**Exercise objective:** Begin at the line containing "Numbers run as" in the data below and go on through the line containing "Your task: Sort", repeating each line exactly; include both ends and no other line.

'''

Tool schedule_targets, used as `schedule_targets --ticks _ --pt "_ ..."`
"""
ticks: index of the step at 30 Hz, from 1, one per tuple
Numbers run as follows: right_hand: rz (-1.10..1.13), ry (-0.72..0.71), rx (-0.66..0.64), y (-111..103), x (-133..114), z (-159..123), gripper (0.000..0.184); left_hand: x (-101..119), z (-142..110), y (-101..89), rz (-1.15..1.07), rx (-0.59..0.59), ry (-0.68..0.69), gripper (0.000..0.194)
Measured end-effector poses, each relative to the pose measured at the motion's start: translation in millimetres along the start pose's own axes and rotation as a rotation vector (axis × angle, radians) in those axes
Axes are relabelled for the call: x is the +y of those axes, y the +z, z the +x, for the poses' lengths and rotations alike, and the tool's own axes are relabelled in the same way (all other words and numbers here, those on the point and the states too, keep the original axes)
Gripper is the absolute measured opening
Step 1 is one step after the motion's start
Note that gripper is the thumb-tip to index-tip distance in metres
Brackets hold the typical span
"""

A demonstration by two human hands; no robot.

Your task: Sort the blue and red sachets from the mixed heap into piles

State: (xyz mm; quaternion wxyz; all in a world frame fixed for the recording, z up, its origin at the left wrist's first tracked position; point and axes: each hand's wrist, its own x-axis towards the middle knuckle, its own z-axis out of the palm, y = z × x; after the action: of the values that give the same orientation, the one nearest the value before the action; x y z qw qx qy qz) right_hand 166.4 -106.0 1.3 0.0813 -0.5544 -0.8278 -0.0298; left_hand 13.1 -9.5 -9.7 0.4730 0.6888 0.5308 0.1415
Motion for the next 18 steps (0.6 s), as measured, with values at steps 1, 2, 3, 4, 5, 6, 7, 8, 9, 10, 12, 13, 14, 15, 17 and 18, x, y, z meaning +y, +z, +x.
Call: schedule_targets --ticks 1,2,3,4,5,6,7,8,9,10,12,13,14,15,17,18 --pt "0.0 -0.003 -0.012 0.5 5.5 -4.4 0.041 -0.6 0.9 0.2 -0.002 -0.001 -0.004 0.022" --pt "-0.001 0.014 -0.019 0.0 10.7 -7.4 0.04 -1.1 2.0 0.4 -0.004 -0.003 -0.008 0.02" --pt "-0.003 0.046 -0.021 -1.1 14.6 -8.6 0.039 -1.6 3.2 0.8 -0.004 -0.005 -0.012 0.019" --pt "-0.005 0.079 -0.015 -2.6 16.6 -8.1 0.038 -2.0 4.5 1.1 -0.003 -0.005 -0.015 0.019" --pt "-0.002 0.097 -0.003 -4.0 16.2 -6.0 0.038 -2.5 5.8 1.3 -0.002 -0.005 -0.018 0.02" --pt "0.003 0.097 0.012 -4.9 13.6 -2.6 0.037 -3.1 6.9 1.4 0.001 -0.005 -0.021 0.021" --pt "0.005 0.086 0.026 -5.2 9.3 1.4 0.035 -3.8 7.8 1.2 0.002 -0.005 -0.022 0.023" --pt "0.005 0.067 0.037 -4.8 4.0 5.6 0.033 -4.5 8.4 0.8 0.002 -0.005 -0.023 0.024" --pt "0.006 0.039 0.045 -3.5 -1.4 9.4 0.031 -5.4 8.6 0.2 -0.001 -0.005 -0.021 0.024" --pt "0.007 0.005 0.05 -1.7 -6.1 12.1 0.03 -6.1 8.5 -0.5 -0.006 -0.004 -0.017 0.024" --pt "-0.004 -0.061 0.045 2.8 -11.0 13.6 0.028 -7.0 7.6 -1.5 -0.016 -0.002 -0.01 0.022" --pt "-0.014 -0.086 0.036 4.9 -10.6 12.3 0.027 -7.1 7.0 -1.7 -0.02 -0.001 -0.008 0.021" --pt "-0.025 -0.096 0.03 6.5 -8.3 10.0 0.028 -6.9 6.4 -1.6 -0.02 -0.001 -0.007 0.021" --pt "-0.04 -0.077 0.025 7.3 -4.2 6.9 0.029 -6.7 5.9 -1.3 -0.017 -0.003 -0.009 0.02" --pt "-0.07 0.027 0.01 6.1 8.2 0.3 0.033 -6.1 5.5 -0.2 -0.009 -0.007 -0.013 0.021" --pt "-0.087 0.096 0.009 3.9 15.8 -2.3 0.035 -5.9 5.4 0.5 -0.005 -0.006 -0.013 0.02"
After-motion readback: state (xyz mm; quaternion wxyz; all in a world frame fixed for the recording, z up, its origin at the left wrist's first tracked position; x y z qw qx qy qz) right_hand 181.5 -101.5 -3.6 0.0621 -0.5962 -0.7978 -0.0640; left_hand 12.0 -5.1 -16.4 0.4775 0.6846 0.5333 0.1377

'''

**Written solution:**
Numbers run as follows: right_hand: rz (-1.10..1.13), ry (-0.72..0.71), rx (-0.66..0.64), y (-111..103), x (-133..114), z (-159..123), gripper (0.000..0.184); left_hand: x (-101..119), z (-142..110), y (-101..89), rz (-1.15..1.07), rx (-0.59..0.59), ry (-0.68..0.69), gripper (0.000..0.194)
Measured end-effector poses, each relative to the pose measured at the motion's start: translation in millimetres along the start pose's own axes and rotation as a rotation vector (axis × angle, radians) in those axes
Axes are relabelled for the call: x is the +y of those axes, y the +z, z the +x, for the poses' lengths and rotations alike, and the tool's own axes are relabelled in the same way (all other words and numbers here, those on the point and the states too, keep the original axes)
Gripper is the absolute measured opening
Step 1 is one step after the motion's start
Note that gripper is the thumb-tip to index-tip distance in metres
Brackets hold the typical span
"""

A demonstration by two human hands; no robot.

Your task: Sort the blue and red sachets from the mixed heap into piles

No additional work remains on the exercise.